[GOAL OF THE EXERCISE] In the entries below, find the line with "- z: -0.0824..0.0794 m" and print exactly every line from there up to and including the line with "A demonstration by", with no other lines.

DATA below:

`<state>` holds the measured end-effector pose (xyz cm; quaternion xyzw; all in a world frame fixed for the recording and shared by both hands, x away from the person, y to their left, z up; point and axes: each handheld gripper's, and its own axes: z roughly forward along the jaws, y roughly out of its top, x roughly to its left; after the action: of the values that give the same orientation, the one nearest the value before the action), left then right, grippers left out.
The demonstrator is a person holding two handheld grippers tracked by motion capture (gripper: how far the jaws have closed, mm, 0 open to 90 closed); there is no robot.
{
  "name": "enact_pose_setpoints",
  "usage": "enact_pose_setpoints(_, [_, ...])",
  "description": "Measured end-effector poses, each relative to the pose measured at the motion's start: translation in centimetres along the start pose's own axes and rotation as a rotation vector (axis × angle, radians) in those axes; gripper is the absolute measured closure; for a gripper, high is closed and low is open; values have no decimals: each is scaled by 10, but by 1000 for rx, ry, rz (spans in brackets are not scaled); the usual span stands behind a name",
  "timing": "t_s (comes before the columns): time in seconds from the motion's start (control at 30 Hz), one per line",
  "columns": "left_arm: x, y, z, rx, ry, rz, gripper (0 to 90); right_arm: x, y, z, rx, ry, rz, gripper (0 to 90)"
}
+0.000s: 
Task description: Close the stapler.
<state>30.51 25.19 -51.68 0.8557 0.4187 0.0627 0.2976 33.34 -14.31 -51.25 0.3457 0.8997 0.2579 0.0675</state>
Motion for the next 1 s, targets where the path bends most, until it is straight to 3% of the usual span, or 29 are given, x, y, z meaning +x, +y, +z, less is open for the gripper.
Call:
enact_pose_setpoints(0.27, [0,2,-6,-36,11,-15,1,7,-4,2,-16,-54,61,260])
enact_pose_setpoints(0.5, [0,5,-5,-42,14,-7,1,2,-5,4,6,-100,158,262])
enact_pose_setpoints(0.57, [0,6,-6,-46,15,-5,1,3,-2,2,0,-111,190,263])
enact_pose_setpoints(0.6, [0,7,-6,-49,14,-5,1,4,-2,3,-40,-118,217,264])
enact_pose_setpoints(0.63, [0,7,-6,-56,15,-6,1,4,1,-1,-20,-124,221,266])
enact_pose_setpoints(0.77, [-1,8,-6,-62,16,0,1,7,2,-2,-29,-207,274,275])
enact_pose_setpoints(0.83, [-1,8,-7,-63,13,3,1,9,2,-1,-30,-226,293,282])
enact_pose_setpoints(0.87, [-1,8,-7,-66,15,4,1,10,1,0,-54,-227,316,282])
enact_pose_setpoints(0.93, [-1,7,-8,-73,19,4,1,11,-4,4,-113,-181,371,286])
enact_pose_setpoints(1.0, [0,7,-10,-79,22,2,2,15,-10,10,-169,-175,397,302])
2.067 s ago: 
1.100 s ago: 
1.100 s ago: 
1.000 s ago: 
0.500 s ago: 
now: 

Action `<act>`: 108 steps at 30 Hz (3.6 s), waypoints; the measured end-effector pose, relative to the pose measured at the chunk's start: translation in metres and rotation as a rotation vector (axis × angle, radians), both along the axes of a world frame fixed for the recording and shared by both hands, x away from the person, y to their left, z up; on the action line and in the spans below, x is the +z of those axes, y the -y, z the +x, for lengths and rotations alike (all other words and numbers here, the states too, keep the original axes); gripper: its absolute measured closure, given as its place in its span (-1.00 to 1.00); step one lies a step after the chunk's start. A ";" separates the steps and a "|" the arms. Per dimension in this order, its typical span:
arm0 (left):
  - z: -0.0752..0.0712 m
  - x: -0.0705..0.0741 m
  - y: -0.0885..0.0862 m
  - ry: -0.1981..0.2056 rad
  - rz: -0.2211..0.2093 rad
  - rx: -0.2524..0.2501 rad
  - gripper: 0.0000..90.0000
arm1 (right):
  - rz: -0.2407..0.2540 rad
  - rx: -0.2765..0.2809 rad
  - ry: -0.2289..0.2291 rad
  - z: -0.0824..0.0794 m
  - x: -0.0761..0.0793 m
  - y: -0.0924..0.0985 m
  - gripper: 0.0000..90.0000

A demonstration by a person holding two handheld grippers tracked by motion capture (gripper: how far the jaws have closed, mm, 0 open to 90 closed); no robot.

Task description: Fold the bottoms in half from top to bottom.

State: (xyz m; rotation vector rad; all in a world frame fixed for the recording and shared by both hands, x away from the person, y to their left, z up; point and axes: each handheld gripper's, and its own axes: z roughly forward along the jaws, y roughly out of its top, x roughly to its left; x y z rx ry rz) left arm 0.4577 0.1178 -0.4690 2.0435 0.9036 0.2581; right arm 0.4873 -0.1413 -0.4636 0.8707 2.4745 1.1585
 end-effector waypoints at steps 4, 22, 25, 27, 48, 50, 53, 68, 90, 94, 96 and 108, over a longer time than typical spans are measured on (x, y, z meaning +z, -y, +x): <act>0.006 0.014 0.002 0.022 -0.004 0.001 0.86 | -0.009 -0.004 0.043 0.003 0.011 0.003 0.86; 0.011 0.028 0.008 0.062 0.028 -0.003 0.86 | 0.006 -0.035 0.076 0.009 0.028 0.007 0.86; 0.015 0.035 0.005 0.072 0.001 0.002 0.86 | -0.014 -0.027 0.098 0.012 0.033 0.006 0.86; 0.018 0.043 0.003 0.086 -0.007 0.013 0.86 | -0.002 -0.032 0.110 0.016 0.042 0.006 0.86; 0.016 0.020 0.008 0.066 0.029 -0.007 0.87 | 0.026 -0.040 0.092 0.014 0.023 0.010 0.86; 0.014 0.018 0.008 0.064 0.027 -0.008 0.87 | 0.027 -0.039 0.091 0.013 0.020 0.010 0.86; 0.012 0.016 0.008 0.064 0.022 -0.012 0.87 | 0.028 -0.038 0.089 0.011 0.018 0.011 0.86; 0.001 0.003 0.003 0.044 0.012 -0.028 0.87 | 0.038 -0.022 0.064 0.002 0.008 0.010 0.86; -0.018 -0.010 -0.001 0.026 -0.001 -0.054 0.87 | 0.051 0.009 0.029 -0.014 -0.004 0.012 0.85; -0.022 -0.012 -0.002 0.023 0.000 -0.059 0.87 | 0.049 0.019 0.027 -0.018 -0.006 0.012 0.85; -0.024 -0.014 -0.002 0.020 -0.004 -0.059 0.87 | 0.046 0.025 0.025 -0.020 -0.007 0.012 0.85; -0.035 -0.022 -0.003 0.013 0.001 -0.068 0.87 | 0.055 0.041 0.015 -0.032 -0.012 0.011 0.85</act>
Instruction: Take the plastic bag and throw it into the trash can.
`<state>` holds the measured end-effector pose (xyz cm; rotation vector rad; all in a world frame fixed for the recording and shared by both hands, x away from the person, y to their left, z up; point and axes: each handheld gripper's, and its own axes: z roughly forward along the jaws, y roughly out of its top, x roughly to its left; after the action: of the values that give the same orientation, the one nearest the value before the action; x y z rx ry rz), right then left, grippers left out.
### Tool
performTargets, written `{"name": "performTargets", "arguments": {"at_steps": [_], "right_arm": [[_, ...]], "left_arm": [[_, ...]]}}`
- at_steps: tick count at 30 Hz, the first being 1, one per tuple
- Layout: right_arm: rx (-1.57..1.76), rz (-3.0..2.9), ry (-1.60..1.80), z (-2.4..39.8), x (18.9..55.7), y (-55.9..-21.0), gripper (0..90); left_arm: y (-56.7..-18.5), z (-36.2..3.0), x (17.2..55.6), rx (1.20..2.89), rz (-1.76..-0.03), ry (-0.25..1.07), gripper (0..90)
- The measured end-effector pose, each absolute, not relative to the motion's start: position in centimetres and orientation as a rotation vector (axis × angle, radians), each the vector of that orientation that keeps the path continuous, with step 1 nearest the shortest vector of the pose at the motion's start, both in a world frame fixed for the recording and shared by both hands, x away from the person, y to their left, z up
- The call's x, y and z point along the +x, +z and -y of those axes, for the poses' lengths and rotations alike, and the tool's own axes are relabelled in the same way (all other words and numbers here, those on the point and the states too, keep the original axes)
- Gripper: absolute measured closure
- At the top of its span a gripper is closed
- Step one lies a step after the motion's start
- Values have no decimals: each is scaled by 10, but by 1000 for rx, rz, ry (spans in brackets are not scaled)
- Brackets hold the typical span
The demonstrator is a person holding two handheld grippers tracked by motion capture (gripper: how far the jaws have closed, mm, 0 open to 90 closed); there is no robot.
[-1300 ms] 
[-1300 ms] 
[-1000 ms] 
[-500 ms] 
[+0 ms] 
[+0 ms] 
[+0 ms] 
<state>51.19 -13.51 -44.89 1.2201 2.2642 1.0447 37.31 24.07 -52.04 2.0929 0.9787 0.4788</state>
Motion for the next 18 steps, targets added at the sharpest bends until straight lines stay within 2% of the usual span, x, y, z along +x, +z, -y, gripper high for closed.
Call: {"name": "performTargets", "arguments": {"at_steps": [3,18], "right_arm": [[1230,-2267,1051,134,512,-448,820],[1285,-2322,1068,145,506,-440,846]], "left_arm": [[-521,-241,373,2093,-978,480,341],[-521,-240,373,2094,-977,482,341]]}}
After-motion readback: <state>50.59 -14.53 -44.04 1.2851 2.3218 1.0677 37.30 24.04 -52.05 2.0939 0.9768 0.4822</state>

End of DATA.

[RESPONSE TO THIS EXERCISE]
  - z: -0.0824..0.0794 m
  - x: -0.0761..0.0793 m
  - y: -0.0924..0.0985 m
  - gripper: 0.0000..90.0000

A demonstration by a person holding two handheld grippers tracked by motion capture (gripper: how far the jaws have closed, mm, 0 open to 90 closed); no robot.

Work on this exercise is finished, so nothing remains.